Logjam (Adrian et al 2015) is the cautionary tale on the DH side. Many TLS servers in 2015 still supported export-grade 512-bit DH groups for backward compatibility with 1990s clients. An active attacker could downgrade the handshake to a 512-bit group and then break the discrete log in under a minute with precomputation. Worse, many servers shared the same 1024-bit DH group, which made one-time precomputation worthwhile against a large pool of targets. The fix is to disable export ciphers, use unique 2048-bit or larger DH parameters per server, and prefer ECDHE on standardised curves (P-256, X25519) which have no equivalent precomputation shortcut. Indian government sites took several years after Logjam to complete this migration; CERT-In advisories in 2016 and 2017 specifically called it out.

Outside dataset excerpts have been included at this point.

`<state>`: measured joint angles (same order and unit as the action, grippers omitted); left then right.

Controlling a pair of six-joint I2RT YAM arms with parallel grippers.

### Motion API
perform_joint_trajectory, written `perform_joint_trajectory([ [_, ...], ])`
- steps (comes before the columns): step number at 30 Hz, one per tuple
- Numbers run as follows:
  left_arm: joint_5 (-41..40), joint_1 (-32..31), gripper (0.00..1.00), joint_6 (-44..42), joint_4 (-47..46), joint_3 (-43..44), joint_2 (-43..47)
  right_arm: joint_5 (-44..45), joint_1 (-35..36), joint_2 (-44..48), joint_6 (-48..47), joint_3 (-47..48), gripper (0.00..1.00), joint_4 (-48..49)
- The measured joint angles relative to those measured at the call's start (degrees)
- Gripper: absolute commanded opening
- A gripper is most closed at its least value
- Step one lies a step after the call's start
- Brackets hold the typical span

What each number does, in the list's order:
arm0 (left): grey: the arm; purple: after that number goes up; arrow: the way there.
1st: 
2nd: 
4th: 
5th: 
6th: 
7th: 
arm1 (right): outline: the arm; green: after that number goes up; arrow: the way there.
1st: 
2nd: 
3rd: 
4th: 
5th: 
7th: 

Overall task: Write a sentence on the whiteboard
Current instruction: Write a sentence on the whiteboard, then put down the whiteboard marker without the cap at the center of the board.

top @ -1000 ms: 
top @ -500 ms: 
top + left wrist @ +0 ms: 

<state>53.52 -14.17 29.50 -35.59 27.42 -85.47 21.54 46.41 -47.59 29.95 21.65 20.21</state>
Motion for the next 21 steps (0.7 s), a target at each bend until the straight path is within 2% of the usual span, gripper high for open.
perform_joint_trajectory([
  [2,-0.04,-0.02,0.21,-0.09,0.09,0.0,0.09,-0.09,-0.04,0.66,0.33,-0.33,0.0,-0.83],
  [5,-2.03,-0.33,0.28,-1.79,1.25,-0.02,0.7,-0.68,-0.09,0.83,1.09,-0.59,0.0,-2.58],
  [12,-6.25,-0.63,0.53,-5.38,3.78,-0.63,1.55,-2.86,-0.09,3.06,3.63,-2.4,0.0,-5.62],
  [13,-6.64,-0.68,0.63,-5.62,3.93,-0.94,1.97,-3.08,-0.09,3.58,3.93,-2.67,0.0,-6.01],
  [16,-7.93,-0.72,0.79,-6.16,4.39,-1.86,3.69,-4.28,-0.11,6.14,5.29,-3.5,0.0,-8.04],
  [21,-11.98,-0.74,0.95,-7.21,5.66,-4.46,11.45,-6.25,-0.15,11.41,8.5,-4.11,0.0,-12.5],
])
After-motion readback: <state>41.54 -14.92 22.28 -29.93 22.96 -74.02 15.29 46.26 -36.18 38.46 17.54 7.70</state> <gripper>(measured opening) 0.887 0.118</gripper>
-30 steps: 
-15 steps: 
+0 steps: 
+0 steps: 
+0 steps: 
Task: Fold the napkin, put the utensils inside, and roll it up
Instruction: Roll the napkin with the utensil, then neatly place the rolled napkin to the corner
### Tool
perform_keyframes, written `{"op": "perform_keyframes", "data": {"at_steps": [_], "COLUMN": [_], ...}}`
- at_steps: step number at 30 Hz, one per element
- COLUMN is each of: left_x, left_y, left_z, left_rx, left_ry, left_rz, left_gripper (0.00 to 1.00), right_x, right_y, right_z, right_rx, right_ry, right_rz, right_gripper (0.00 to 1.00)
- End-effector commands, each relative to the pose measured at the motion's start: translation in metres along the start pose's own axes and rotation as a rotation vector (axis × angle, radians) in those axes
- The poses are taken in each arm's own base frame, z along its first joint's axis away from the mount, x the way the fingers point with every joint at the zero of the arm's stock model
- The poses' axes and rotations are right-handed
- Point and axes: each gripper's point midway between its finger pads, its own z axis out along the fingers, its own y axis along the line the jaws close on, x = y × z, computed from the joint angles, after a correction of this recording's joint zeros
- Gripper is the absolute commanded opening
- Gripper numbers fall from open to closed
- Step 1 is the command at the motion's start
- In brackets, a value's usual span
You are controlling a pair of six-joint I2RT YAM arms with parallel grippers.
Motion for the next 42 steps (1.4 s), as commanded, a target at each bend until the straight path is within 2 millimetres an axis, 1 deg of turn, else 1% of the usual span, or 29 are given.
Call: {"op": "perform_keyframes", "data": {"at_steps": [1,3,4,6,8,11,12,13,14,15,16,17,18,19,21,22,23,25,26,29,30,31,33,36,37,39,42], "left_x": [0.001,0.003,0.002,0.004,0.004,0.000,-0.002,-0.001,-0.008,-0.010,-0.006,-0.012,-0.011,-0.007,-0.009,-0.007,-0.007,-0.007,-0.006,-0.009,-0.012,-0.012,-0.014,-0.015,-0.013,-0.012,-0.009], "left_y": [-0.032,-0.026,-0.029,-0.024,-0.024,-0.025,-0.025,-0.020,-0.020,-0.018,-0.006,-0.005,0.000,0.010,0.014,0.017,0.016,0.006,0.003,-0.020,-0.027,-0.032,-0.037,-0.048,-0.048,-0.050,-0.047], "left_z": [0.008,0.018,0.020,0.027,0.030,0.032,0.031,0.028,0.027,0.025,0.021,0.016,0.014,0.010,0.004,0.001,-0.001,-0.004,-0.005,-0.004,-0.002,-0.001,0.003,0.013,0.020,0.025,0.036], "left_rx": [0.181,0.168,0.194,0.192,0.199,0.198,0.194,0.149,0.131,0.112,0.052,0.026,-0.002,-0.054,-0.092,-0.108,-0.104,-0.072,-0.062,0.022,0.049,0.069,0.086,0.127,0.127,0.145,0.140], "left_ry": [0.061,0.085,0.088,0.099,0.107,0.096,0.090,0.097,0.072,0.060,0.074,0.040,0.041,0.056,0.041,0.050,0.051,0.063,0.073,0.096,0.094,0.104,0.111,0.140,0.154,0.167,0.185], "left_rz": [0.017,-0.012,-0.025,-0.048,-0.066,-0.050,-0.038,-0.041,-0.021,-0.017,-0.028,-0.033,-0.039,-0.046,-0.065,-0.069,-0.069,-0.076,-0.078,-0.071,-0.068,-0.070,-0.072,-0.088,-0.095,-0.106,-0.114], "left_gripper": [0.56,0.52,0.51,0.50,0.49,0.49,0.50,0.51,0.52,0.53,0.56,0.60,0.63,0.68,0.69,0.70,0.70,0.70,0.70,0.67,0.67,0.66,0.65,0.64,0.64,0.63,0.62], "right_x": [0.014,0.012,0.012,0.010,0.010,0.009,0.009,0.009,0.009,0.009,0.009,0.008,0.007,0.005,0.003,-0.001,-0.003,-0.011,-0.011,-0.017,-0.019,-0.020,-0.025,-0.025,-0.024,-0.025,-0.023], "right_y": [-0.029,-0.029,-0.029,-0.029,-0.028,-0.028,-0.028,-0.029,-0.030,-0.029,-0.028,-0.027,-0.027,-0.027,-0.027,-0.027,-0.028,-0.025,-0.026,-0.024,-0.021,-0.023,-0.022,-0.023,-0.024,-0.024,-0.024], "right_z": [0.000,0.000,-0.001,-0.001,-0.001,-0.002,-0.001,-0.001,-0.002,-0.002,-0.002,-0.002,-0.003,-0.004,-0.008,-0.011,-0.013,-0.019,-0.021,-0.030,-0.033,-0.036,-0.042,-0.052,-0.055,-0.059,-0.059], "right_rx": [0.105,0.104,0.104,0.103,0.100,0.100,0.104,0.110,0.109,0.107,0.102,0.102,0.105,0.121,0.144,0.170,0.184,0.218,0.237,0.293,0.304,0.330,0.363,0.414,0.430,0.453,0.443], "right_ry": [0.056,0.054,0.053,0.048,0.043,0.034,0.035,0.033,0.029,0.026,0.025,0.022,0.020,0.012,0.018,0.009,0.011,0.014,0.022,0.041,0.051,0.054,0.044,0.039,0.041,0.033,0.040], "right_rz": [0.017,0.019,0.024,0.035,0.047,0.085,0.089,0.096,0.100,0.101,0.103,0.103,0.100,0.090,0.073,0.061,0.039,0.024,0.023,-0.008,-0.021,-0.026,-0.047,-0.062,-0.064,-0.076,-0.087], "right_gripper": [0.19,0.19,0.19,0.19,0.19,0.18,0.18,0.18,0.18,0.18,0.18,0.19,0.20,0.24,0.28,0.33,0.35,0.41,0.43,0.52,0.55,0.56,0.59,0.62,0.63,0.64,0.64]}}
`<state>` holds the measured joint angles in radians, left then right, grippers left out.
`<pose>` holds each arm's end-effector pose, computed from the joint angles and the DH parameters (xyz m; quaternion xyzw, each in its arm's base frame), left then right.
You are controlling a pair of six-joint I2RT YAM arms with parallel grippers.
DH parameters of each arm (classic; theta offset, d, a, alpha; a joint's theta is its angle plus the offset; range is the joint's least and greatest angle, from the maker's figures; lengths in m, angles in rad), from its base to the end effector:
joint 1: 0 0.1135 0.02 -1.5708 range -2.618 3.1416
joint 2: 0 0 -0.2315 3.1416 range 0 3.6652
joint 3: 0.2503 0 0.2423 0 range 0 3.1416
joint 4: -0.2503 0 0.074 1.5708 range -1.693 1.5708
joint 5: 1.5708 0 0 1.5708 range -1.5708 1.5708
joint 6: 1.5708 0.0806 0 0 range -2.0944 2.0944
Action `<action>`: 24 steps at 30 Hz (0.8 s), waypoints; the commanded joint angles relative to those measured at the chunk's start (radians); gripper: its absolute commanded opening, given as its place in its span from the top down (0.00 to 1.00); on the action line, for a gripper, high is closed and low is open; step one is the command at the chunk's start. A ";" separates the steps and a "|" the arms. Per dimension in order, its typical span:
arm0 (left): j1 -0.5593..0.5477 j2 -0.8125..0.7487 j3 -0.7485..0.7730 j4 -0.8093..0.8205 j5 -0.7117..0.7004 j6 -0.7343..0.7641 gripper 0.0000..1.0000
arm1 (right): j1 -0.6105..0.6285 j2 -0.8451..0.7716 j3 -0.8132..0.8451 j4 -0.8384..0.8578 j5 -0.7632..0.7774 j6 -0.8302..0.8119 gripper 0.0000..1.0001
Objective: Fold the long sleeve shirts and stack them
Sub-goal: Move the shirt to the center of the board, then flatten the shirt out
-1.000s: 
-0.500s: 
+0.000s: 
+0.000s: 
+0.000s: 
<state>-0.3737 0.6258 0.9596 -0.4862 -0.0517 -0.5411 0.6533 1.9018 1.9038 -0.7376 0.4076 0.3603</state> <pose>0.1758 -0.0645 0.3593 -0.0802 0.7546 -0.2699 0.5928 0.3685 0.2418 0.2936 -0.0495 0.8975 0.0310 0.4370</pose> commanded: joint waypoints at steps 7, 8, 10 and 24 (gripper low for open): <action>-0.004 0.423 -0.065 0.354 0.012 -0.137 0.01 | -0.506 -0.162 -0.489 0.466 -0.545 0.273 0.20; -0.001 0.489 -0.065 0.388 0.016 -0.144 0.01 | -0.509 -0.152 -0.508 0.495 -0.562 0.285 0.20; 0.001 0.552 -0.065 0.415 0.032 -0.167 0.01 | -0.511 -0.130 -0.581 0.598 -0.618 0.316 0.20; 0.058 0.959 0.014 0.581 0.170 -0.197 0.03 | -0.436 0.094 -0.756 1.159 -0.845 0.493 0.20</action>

ElGamal is the signature variant of Diffie-Hellman and a building block in DSA and in OpenPGP encryption. It appears in DNSSEC algorithm allocations and in some legacy PKI material; for current Indian PKI work the practical scheme is ECDSA on P-256 or Ed25519 rather than ElGamal directly.

Key management determines whether the mathematics above translates into actual security in practice. Generation must use a vetted RNG. Distribution must not pass private keys over the network. Escrow is politically controversial in India (the IT Act decryption rules under Section 69 sit at the edge of the issue). Rotation must be scheduled and tested. Revocation must publish through CRL and OCSP. Destruction must be verifiable. Hardware Security Modules (HSMs) handle high-value keys (CCA root keys, NPCI signing keys, IDRBT bank-grade keys) inside FIPS 140-2 Level 3 or higher tamper-resistant boundaries. Cross-link with Asymmetric Cryptosystems, Hashing, PKI and Digital Signatures for the PKI and DSC detail and with Cryptography Fundamentals for the historical attack vocabulary.